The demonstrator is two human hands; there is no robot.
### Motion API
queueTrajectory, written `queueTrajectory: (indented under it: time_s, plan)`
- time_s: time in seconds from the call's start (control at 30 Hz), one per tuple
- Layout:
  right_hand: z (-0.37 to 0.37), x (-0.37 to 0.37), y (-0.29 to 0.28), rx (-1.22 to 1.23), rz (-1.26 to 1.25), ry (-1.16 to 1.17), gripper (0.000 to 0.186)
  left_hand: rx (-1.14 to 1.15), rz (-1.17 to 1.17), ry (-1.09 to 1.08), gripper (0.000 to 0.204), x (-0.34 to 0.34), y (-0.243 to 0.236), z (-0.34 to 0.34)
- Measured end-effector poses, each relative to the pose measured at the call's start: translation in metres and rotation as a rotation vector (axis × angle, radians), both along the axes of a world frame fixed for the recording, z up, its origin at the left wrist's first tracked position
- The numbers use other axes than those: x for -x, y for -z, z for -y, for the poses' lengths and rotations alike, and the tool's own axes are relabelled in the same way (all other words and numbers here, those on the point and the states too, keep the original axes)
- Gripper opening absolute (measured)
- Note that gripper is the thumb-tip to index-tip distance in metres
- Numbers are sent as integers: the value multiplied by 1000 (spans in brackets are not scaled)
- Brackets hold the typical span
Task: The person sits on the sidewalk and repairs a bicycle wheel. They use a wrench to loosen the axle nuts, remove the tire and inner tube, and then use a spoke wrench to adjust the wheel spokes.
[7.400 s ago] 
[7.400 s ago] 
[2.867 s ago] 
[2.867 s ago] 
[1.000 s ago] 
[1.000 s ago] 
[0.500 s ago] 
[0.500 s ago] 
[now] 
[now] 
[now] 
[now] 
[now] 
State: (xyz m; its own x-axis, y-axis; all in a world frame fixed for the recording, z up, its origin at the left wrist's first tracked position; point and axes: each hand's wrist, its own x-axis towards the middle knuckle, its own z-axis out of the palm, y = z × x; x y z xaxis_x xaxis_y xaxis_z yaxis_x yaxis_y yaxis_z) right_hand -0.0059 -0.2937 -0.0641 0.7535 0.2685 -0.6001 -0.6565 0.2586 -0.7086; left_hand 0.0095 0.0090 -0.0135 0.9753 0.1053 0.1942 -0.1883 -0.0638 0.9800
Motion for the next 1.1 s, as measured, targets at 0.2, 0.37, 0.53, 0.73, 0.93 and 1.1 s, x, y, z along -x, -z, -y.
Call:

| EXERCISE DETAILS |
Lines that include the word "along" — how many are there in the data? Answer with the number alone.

| RESULT |
2